The Army is promising another major push to migrate its existing systems to the cloud over the coming fiscal year, and it’s planning a very large contract that’s meant to accomplish just that.

The forthcoming contract vehicle, called Enterprise Application Modernization and Migration (EAMM), is expected to be worth about $1 billion, and the Army hopes to make an award by the end of June 2023, Dr. Raj Iyer, the Army chief information officer, told reporters Tuesday.

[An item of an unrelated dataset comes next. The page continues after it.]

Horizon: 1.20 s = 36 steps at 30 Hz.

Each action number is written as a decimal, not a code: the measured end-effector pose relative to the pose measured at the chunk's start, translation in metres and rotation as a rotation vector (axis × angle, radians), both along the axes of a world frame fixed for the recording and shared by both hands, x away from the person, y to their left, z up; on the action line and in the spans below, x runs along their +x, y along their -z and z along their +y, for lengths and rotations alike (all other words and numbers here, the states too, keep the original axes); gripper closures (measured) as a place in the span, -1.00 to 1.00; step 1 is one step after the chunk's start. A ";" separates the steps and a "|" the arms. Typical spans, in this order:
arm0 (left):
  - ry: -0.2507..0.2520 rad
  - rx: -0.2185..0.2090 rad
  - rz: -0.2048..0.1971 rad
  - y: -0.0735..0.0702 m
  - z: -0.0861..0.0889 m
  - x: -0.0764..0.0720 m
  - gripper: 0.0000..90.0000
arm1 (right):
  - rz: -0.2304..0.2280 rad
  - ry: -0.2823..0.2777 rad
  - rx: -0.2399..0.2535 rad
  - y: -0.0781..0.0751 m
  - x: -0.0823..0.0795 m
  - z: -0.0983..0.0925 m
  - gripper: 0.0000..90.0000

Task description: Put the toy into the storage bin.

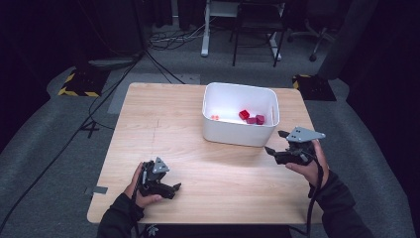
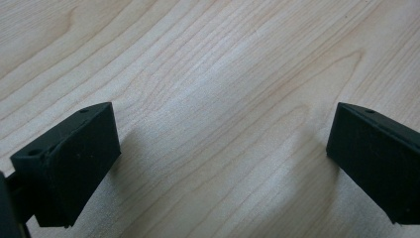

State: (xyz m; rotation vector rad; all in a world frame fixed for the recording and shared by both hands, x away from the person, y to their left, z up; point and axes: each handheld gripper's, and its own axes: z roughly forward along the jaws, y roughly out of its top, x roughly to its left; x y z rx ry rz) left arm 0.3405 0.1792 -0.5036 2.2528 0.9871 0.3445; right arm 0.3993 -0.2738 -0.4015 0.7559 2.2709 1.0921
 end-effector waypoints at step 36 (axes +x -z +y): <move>-0.002 0.000 0.000 0.000 0.000 0.000 -0.99 | 0.177 0.001 -0.048 0.079 -0.031 -0.024 -0.56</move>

The service intends to structure the agreement as an indefinite-delivery/indefinite-quantity contract, with spots for multiple vendors.

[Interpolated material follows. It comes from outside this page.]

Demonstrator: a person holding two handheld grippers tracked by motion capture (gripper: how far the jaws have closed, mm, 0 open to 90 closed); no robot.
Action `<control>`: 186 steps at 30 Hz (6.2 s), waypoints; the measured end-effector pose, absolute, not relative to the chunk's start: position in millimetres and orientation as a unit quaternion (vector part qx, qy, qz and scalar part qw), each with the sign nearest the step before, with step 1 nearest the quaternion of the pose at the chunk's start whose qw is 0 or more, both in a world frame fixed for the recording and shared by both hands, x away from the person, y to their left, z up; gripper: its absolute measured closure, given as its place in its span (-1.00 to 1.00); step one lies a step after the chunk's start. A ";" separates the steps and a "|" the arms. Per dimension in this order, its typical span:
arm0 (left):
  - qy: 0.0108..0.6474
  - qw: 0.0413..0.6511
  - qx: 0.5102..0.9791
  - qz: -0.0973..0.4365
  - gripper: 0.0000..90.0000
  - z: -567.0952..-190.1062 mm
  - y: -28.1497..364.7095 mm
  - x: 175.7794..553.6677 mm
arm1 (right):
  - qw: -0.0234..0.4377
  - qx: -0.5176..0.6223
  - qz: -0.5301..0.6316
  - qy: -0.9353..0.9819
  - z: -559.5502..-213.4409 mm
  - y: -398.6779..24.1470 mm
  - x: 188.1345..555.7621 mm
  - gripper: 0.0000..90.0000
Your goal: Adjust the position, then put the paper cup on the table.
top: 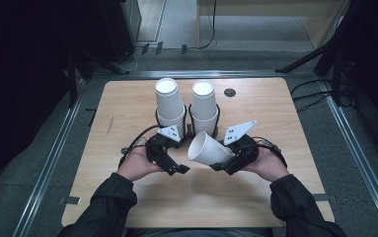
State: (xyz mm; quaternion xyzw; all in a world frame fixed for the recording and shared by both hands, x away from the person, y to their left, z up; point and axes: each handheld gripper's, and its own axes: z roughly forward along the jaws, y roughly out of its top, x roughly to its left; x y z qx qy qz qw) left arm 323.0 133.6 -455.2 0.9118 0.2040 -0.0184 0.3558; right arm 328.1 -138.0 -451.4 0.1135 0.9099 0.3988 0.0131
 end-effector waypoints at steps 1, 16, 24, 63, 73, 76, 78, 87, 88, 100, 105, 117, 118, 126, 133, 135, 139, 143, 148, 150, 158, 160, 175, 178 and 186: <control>0.204 0.363 0.909 -0.018 -0.93 -454.2 134.6 323.1 | 0.011 0.116 0.402 0.908 -450.2 -139.7 328.2 -0.53; 0.211 0.459 0.863 -0.034 -0.96 -436.9 129.9 317.1 | 0.012 0.103 0.470 0.877 -437.1 -137.6 322.6 -0.53; 0.209 0.476 0.853 -0.037 -0.96 -435.9 121.2 313.9 | 0.003 0.094 0.469 0.878 -443.4 -121.8 319.8 -0.53; 0.212 0.429 0.878 -0.022 -0.64 -426.8 143.8 320.1 | -0.012 0.125 0.460 0.879 -443.1 -138.9 324.7 -0.65; 0.195 0.350 0.916 0.005 -0.64 -434.2 142.3 320.0 | -0.018 0.117 0.451 0.885 -447.0 -134.7 322.0 -0.65; 0.181 0.330 0.926 0.004 -0.64 -438.1 137.5 319.0 | -0.023 0.115 0.443 0.889 -451.0 -132.2 322.1 -0.65; 0.172 0.328 0.929 0.003 -0.64 -437.9 134.6 318.0 | -0.025 0.111 0.434 0.894 -454.5 -128.5 321.3 -0.65; 0.133 0.330 0.934 0.002 -0.65 -429.4 119.3 307.8 | -0.036 0.093 0.402 0.910 -467.5 -112.5 318.7 -0.65; 0.130 0.332 0.934 0.002 -0.65 -428.6 117.7 306.7 | -0.035 0.091 0.401 0.911 -467.9 -111.5 318.7 -0.65; 0.096 0.326 0.940 0.013 -0.66 -428.1 104.4 299.6 | -0.050 0.066 0.401 0.912 -472.2 -92.7 312.9 -0.61; 0.096 0.327 0.940 0.012 -0.67 -428.6 104.8 299.3 | -0.047 0.058 0.400 0.914 -471.9 -91.6 311.0 -0.51; 0.101 0.344 0.933 0.020 -0.98 -424.0 107.7 297.7 | -0.020 0.053 0.397 0.916 -463.2 -93.9 308.4 -0.50; 0.103 0.348 0.931 0.022 -0.98 -422.9 109.1 298.1 | -0.019 0.055 0.399 0.915 -462.5 -95.2 308.9 -0.50; 0.128 0.381 0.916 0.021 -1.00 -421.3 121.6 301.9 | -0.009 0.076 0.423 0.903 -453.1 -113.2 314.2 -0.51; 0.141 0.422 0.895 0.011 -1.00 -421.9 128.7 303.2 | 0.001 0.090 0.444 0.891 -446.1 -126.2 317.1 -0.51; 0.146 0.440 0.886 0.011 -1.00 -423.2 130.2 303.6 | 0.003 0.091 0.450 0.889 -444.8 -128.7 317.2 -0.51; 0.154 0.473 0.867 0.001 -1.00 -425.9 129.5 304.2 | 0.001 0.093 0.456 0.885 -443.9 -130.2 316.9 -0.51; 0.154 0.493 0.856 -0.001 -1.00 -425.5 124.5 303.7 | -0.006 0.089 0.459 0.884 -445.6 -127.3 315.8 -0.51; 0.151 0.512 0.845 -0.011 -1.00 -424.2 120.8 303.3 | -0.016 0.083 0.463 0.882 -448.2 -122.4 314.8 -0.51; 0.151 0.518 0.842 -0.013 -1.00 -424.3 118.8 302.5 | -0.020 0.081 0.462 0.883 -449.3 -119.3 313.9 -0.51; 0.143 0.546 0.825 0.016 -0.71 -422.7 117.7 295.0 | -0.035 0.073 0.481 0.873 -451.5 -111.2 312.9 -0.49; 0.149 0.546 0.824 0.010 -0.65 -422.2 118.4 295.7 | -0.034 0.074 0.481 0.873 -450.9 -112.5 312.7 -0.48; 0.174 0.518 0.837 0.019 -0.56 -423.3 128.6 302.4 | -0.040 0.095 0.451 0.887 -452.0 -119.4 314.7 -0.68; 0.178 0.513 0.839 0.022 -0.56 -423.0 133.1 304.3 | -0.038 0.105 0.446 0.888 -452.1 -121.6 315.1 -0.68; 0.196 0.482 0.853 0.030 -0.58 -427.4 139.4 308.1 | -0.010 0.123 0.441 0.889 -451.3 -127.5 312.5 -0.68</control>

Iyer said the Army’s intent with EAMM is to create an “easy button” commands can use to migrate their systems to the cloud.

“Right now, there’s not a single contract they can go to, so they’re doing a lot of shopping through multiple contracting centers to find the right vehicle, and it takes them nine months before they actually get on contract,” he said. “And if you have to wait nine months, you’re likely now in a new fiscal year, and you don’t have the money anymore.”

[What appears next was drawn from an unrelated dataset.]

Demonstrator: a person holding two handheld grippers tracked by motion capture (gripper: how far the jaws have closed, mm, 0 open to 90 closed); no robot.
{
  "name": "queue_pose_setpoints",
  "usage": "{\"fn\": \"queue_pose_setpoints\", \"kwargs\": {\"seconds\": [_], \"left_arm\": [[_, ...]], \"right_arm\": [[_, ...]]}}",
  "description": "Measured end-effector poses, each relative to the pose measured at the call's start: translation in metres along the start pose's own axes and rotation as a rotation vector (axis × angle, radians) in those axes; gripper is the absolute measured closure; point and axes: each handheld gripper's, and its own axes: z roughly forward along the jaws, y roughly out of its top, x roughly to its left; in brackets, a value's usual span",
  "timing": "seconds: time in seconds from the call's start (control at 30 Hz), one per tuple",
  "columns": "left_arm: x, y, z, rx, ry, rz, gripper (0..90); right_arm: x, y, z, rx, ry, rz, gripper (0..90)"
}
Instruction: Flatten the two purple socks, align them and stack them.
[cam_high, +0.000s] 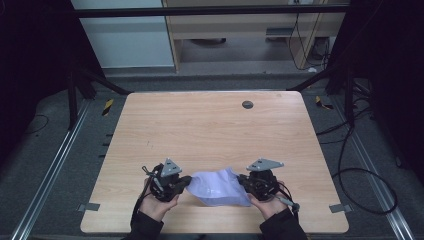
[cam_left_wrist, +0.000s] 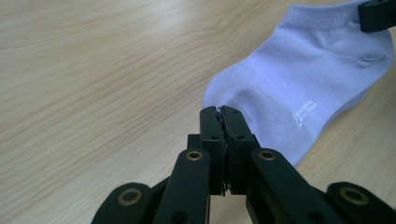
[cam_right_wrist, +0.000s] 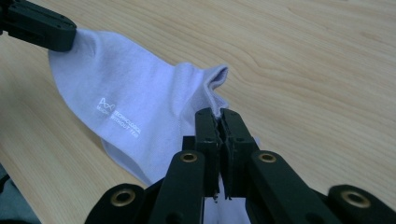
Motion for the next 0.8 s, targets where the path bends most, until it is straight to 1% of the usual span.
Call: {"fn": "queue_pose_setpoints", "kwargs": {"seconds": [0.13, 0.23, 0.27, 0.3, 0.33, 0.4, 0.5, 0.57, 0.63, 0.8], "left_arm": [[-0.009, 0.001, 0.011, 0.025, -0.015, 0.023, 87.9], [-0.013, -0.001, 0.019, 0.044, -0.021, 0.027, 87.9], [-0.013, -0.002, 0.021, 0.051, -0.019, 0.034, 87.9], [-0.014, -0.003, 0.024, 0.058, -0.018, 0.030, 87.9], [-0.014, -0.004, 0.026, 0.063, -0.018, 0.033, 87.9], [-0.013, -0.005, 0.030, 0.072, -0.016, 0.026, 87.9], [-0.010, -0.007, 0.033, 0.078, -0.015, 0.023, 87.9], [-0.010, -0.008, 0.035, 0.082, -0.017, 0.021, 87.9], [-0.011, -0.009, 0.037, 0.087, -0.021, 0.017, 87.9], [-0.013, -0.010, 0.040, 0.096, -0.028, 0.020, 87.8]], "right_arm": [[-0.006, -0.011, -0.006, -0.005, -0.004, 0.019, 87.2], [-0.011, -0.018, -0.005, 0.002, -0.007, 0.038, 87.2], [-0.012, -0.020, -0.004, 0.007, -0.009, 0.039, 87.2], [-0.013, -0.021, -0.003, 0.008, -0.011, 0.036, 87.2], [-0.014, -0.022, -0.003, 0.012, -0.011, 0.045, 87.2], [-0.015, -0.023, -0.001, 0.013, -0.014, 0.042, 87.2], [-0.017, -0.025, 0.002, 0.024, -0.017, 0.049, 87.2], [-0.019, -0.027, 0.003, 0.030, -0.017, 0.045, 87.2], [-0.020, -0.028, 0.005, 0.038, -0.018, 0.056, 87.1], [-0.021, -0.029, 0.004, 0.043, -0.019, 0.051, 87.1]]}}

Under EAMM, the Army believes it can shorten the award time dramatically, issuing task orders for all the services a system might need to migrate to the cloud in as little as four weeks.

The Army plans to operate the contract out of its existing Enterprise Cloud Management Agency, which will simplify not just the contracting process, but help inform commands on their technical options for a successful migration.

“[We’ll be] holding their hands. It’s no longer just telling the commands, you’ve got to go figure it out,” Iyer said. “We’ll help them migrate, all the way from architecting the cloud solution, working through migrating the data, the contract vehicle, and so on.”

Also on Tuesday, the Army finished an update to its 2020 cloud plan, with the latest iteration emphasizing the need for a seamless cloud environment that spans across commercial cloud providers, Army private clouds, and hybrid models that straddle both worlds. It also calls for a further reduction in Army enterprise data centers, reducing the total number to five. The previous plan envisioned six.

The planned reduction in government-owned facilities is part of what’s behind the renewed focus on cloud migration. Iyer said the Army made a fair amount of progress in 2022, when it migrated about 100 systems. But that still leaves roughly 3,500 operating in Army data centers.

And Iyer said it’s simply not feasible or cost-effective to find new homes for all of those those systems and applications, so some will have to be killed off.

Last year, the Army did just that with 66 separate systems, including two large enterprise resource planning systems. In 2023, the service aims to sunset another 103. The final decisions on what to keep and what to kill are made by the Army Business Council, co-chaired by Iyer and Gabe Camarillo, the undersecretary of the Army.

Iyer said the decisions are based mostly on how the council assesses a particular system’s business value and technical maturity. Legacy systems perceived as not delivering important functionality to a large population of Army users that are also badly out of date are prime targets for cancellation.

“If there’s no path to getting it modernized because we have no need for it, and there’s other systems that are coming up behind it, they are on a path to be killed,” Iyer said. “The other piece we’ve found is that we had a lot of applications people had built for things like travel approval or time cards — things we can do [as an enterprise] — but every command just went out and built their own application. So it’s a combination of good governance and getting a little draconian at times where needed.”

Separately, but also in the spirit of delivering more IT services as an enterprise, the Army awarded a nearly $1 billion contract to centralize its helpdesk and IT service management functions in the final days of fiscal 2022.

That 10-year enterprise service management portal contract will use ServiceNow’s platform to consolidate all of the Army’s helpdesks between now and 2025.

“We’ll be looking at converging hundreds and hundreds of helpdesks into a single enterprise construct — a single service catalog — and the army will be serviced by a single set of metrics and standardized processes,” Iyer said. “This is how industry does that if you look at any of the large companies that are global in nature and support hundreds of thousands of users. That’s how they do it, and the Army’s never been able to do it, but FY 23 is when we’re going to start operationalizing. It will be a multi-year effort, we have the construct in place, the governance in place, and the contract in place to implement it across 1.2 million users worldwide.”